Gompholobium glutinosum

Scientific classification
- Kingdom: Plantae
- Clade: Tracheophytes
- Clade: Angiosperms
- Clade: Eudicots
- Clade: Rosids
- Order: Fabales
- Family: Fabaceae
- Subfamily: Faboideae
- Genus: Gompholobium
- Species: G. glutinosum
- Binomial name: Gompholobium glutinosum Chappill

= Gompholobium glutinosum =

- Genus: Gompholobium
- Species: glutinosum
- Authority: Chappill

Species of flowering plant

Gompholobium glutinosum is a species of flowering plant in the family Fabaceae and is endemic to the far west of Western Australia. It is an erect, openly-branched shrub with pinnate leaves with three to five leaflets, and yellow and red, pea-like flowers.

==Description==
Gompholobium glutinosum is an erect, openly-branched shrub that typically grows to a height of 15–60 cm. Its leaves are pinnate with three or five leaflets that are 5.8–25 mm long with stipules at the base. The flowers are yellow and red, borne on hairy pedicels 1–5 mm long with hairy sepals 8–10 mm long. The standard petal is 10–12 mm long, the wings 9.5–10.5 mm long and the keel 9–11 mm long. Flowering occurs from September to October and the fruit is a pod.

==Taxonomy==
Gompholobium glutinosum was first formally described in 2008 by Jennifer Anne Chappill in Australian Systematic Botany from specimens collected near Kalbarri in 1979. The specific epithet (glutinosum) means "sticky" or "glutinous", referring to the foliage of this species.
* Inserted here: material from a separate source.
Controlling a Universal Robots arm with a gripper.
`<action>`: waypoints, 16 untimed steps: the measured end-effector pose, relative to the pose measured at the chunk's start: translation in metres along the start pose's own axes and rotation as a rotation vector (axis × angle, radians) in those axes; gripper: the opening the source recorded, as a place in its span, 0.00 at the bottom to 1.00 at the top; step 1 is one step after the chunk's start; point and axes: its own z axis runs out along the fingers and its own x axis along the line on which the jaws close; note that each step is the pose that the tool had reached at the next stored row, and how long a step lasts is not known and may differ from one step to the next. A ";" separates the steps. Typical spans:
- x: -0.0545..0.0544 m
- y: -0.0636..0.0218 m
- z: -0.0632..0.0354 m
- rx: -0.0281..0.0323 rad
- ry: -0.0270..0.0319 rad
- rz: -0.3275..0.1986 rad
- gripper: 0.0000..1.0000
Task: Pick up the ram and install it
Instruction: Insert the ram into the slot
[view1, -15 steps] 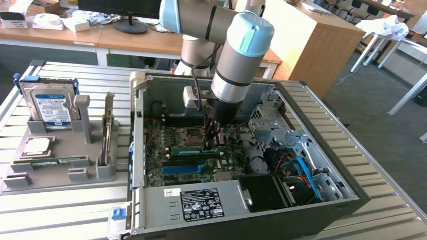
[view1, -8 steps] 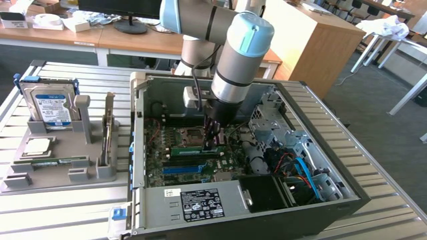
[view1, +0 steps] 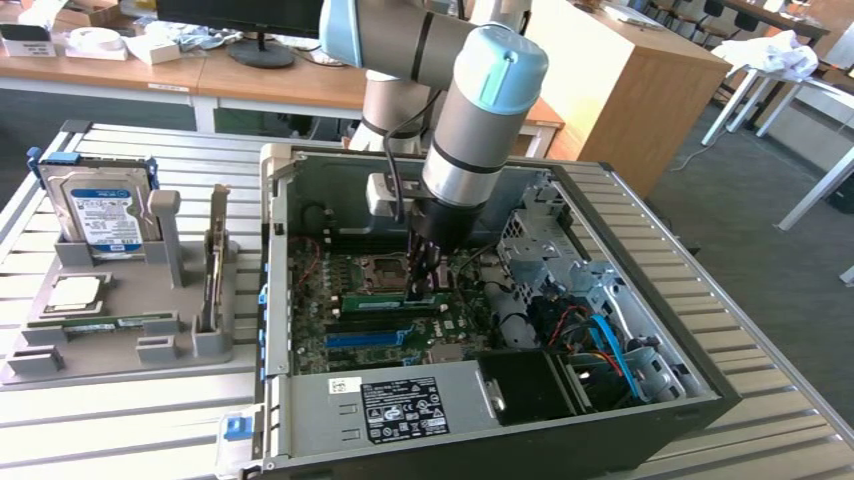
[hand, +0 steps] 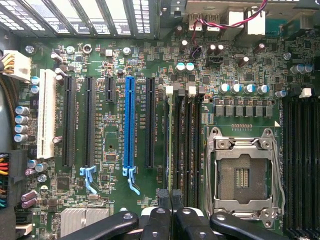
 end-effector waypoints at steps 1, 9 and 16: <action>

==Distribution and habitat==
This pea grows on valleys, hills and plains in the Avon Wheatbelt and Geraldton Sandplains biogeographic regions in the far west of Western Australia.

==Conservation status==
Gompholobium glutinosum is classified as "not threatened" by the Government of Western Australia Department of Parks and Wildlife.